Tomorrow, I will go over some leading indicators that are being misinterpreted and show you why I'm more optimistic that the economic recovery will continue. As for the stock market, it is in the best interest of the financial oligarchy to reflate risk assets, and inflate their way out this mounting debt problem. Debt deflation will ultimately lead to systemic collapse and "collective ruin".

***Feedback****

Warren D. Matthei of NYU sent me these comments:

Thanks for calling our attention to this important work.

Interesting to me that a Marxist perspective is creeping into the mainstream financial press.

I am a bit surprised, however, that the authors do not cite Lenin’s seminal work-Imperialism..

http://www.marxists.org/archive/lenin/works/1916/imp-hsc/

You might also wish to research the collected work of I. Wallerstein re: world systems which details the spread of capitalism since the 16th century, the geography of wealth extraction and, by implication, predicts the inevitable, self-fulfilling collapse of that system.

The resolution of crises in the global system has frequently entailed widespread war and destruction…”patriotism and sacrifice”.

I am skeptical about the prospects for the massive project presently underway: an atavistic reversion towards a global American Empire built on the Roman/British model; the flaw is that it seems to entail impoverishment of the American populace, and this will undermine political stability. Manipulation of public consciousness and severe domestic political repression may or may not work. I see it as a sign of desperation.

By the way---since recent rally capitalist/financier insiders have been sellers, mostly dumping their worthless paper, directly and indirectly onto the Fed’s balance sheet.

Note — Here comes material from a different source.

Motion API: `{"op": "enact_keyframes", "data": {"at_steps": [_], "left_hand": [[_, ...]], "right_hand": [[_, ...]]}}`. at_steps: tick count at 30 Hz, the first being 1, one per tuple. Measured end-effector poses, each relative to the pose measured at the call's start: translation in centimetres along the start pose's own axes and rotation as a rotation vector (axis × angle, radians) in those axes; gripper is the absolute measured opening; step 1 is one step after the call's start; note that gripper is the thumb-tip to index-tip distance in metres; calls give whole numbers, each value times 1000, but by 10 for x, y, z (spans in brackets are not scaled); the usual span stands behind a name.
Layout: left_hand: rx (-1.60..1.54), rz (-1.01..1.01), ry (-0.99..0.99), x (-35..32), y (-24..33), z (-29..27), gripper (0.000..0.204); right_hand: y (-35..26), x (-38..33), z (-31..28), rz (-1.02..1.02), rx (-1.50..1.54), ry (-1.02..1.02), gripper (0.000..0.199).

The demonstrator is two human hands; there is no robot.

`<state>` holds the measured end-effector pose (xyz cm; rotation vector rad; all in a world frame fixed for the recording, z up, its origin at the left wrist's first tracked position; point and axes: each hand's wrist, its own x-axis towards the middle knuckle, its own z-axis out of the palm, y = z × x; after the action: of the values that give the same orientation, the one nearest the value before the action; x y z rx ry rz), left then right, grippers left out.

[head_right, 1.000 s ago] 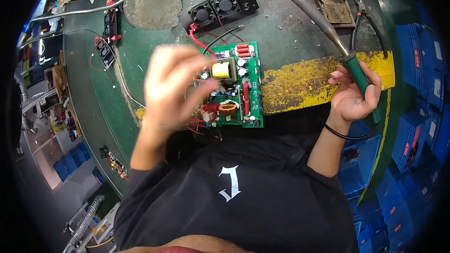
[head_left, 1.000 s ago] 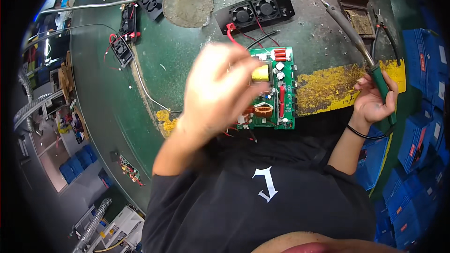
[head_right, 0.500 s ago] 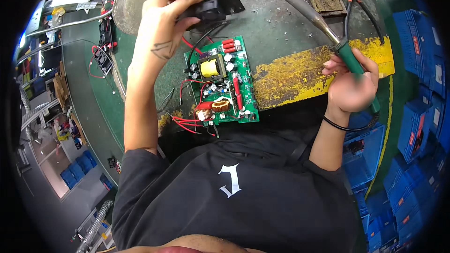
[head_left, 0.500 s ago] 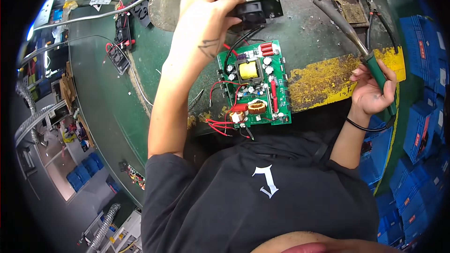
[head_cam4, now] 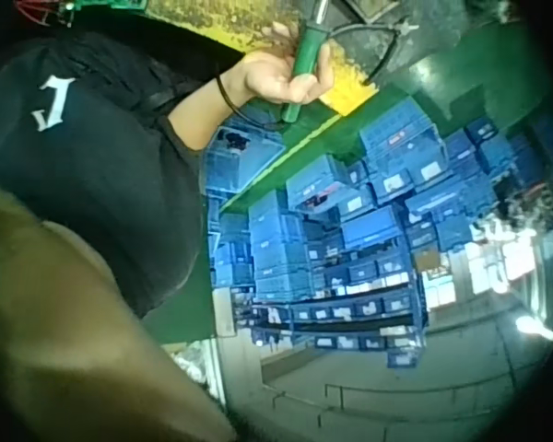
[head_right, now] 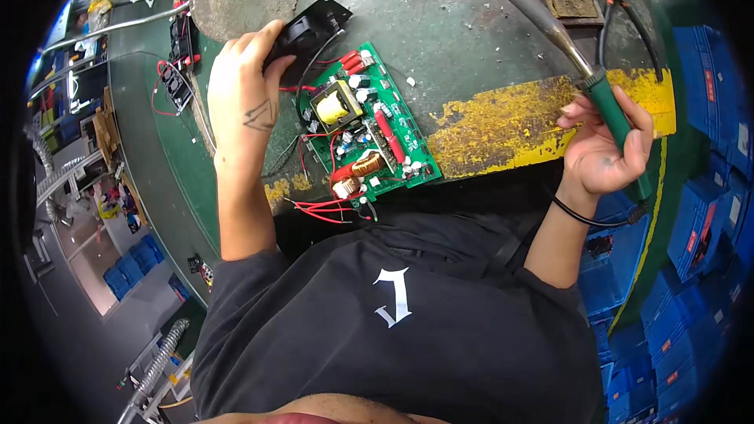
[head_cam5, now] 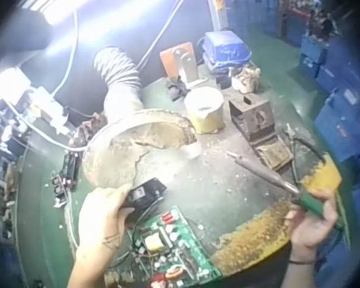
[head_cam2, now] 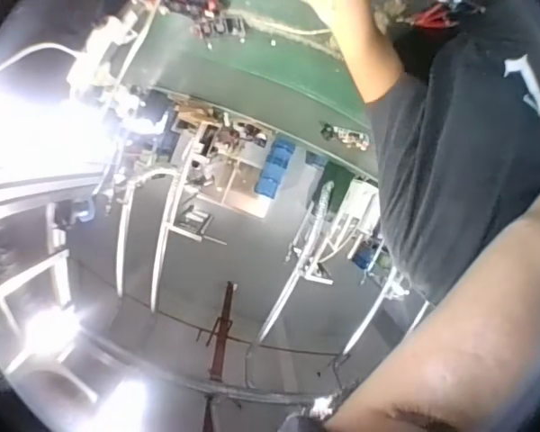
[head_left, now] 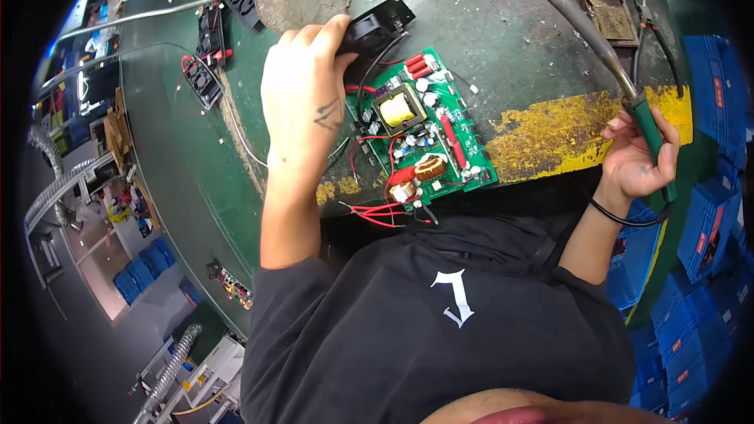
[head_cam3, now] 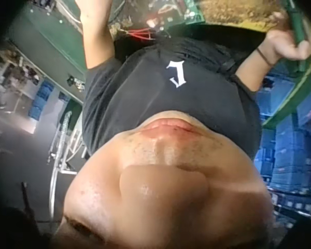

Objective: Soldering a cooling fan onto a circuit board at a workbench.

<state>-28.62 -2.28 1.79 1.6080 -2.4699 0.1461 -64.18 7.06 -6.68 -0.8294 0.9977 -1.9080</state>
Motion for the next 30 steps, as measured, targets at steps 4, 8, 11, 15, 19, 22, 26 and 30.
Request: {"op": "enact_keyframes", "data": {"at_steps": [4,8,11,15,19,22,26,30], "left_hand": [[34,-63,59,-16,-13,1,33],[-35,-77,144,-28,-23,9,38],[-47,-118,232,-32,-20,15,40],[-60,-150,316,-52,-9,0,40],[-255,-236,-34,-99,-11,-22,30],[-354,-307,-239,-133,-21,-21,25],[-368,-322,-170,-147,-35,-24,17],[-634,-577,405,-120,-35,-39,16]], "right_hand": [[0,0,-1,24,-22,4,49],[0,0,1,36,37,-10,50],[1,-1,0,32,1,28,50],[0,-1,-7,67,13,28,52],[-2,-1,-10,87,25,13,51],[-7,-1,-3,128,28,-21,50],[-12,1,17,125,-9,-54,51],[-8,7,46,126,18,-119,50]]}}
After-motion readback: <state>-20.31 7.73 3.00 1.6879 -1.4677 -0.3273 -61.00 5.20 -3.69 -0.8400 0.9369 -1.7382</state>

My note: I am not a Marxist-Leninist, and never will be one. George Orwell's Animal Farm convinced me of the futility of communism as a political/economic system years ago. Having said this, what we have now is corporate welfarism, and there are no rules governing modern day capitalism. CEOs should have significant skin in the game, so when shareholders lose big, they lose a huge percentage of their net wealth (Buffett is dead right about that). And I believe in a more humane capitalism, where we take care of our weak and disenfranchised. Who is taking care of the poor, the unemployed, the disabled, the elderly, and other minorities which are vulnerable to the vagaries of Casino capitalism? Our collective attitude is "let them starve".